Privacy. Staying (pseudo)anonymous in a public network
Furthermore, even being transparent in some cases, blockchain allows not to reveal personal information to make a transaction. You do not need to provide your name, ID or anything personal. Instead, you use a “digital signature” (it is also named a “private key” and it is a de-facto single proof of owning address and digital assets, associated with it).
It means that you avoid the risk of compromising your personal information. You stay anonymous for everyone except those who you shared your digital addresses with.
Thus, blockchain is about decentralization, transparency, privacy and security. The technology gained attention and popularity in an array of areas, especially, in finance.
Cryptocurrency: digital money for the digital world
Almost two decades after blockchain was proposed, Satoshi Nakamoto (pseudonym) published the Bitcoin whitepaper (October 31, 2008), introducing the first digital asset that leverages blockchain technology.
The Bitcoin creator described it as “a new electronic cash system that’s fully peer-to-peer, with no trusted third party.”
Currently, the total number of digital assets is more than 5000, according to CoinMarketCap. An industry grows at a breathtaking pace and now the assets have various utility, purposes, and characteristics. However, the general concepts for many of them stay the same.
In general, a cryptocurrency is a digital asset that you can hold, use, spend, transfer and exchange between each other or fiat money, but not feel physically. Cryptocurrencies took the benefits of the blockchain as an infrastructure, solving some of the problems of fiat money. The major advantages are the following:
No authority involved. Obviously, as blockchain is decentralized, the crypto transactions do not require any third party to trust the money, in contrast to fiat (traditional) money that implies authority to rely on. Crypto allows the participants to conduct peer-to-peer transactions online (from wallet to wallet or via decentralized crypto exchanges) and be fully in charge of their money, avoid double-spending and other custody risks.
Note that in some cases a third party can be involved in your transactions with crypto. For instance, if you trade at a centralized cryptocurrency exchange. Anyway, peer-to-peer transactions are available and the choice of a trading platform is up to you.
Pseudo anonymity. What is more, in peer-to-peer transactions (make sure they are so!) you are not required to share any personal information to own, transfer and use digital assets. You can stay anonymous if you wish, being sure nobody monitors you and compromises your personal info.
Transparent transactions & security. At the same time, all the peer-to-peer transactions are publicly recorded within a blockchain and secured by complex encryption algorithms, therefore, they are hard to fake. You can review and prove your peer-to-peer transaction if needed.
Global money. Furthermore, the infrastructure enables cryptocurrencies to be global money. While traditional institutions often make the clients wait or pay considerable fees for international transactions, cryptos can be easily transferred around the world with minimal fees in a single click. No borders exist for digital assets!
Available. With all these benefits, crypto is available to anyone. You can buy and sell crypto (for example, at cryptocurrency exchange), hold it (digital wallet is one of the ways to store crypto, just like a bank account), spend it on goods and services (where crypto payments are accepted). Also, they can be exchanged between each other and fiat money.
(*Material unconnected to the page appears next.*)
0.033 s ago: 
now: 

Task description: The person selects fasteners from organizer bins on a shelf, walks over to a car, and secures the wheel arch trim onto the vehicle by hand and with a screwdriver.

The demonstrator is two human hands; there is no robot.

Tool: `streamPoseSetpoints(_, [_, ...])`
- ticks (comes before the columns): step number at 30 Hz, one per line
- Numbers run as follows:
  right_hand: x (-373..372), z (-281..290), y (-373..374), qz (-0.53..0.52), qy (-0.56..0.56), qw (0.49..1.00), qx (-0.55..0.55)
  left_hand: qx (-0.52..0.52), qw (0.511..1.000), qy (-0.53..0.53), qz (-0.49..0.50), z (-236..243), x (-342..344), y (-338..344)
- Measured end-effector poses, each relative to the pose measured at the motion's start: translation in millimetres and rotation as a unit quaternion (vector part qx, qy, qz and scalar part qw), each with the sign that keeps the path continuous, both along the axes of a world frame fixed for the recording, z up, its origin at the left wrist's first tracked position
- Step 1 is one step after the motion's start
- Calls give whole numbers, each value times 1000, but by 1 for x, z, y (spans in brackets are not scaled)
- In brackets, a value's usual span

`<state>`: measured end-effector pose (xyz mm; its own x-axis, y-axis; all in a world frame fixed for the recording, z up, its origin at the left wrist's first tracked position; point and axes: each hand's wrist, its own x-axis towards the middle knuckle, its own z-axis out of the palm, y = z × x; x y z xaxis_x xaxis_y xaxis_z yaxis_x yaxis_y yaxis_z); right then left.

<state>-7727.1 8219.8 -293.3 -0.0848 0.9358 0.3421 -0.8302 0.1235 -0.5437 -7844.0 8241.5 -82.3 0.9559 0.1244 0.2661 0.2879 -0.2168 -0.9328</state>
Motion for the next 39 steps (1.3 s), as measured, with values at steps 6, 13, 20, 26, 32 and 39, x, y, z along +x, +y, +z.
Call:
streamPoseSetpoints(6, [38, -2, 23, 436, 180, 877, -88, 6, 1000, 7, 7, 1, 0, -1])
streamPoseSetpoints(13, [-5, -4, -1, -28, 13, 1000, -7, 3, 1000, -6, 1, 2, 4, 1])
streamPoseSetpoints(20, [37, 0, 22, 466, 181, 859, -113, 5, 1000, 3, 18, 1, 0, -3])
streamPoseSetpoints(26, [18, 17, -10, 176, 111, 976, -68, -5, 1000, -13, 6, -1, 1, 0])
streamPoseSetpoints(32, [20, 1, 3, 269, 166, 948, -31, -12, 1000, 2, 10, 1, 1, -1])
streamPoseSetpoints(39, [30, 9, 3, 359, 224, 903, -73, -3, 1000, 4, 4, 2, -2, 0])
It is worth mentioning that today, cryptocurrency trading and investing are one of the prospective sources of profits.
At the same time, cryptocurrencies often face criticism for being the money of the dark market, having a weak legislative base, extreme volatility rate, hacker attack vulnerability.
Are blockchain and cryptocurrencies hype or not? Looks like we are yet to see. We will review the controversies and the use cases of cryptocurrencies and blockchain in the next article. Anyway, what is clear is that being around not for a long time, the crypto industry significantly matured and continues to realize its disruptive potential. Thus, probably soon you’ll buy a cup of coffee with your crypto!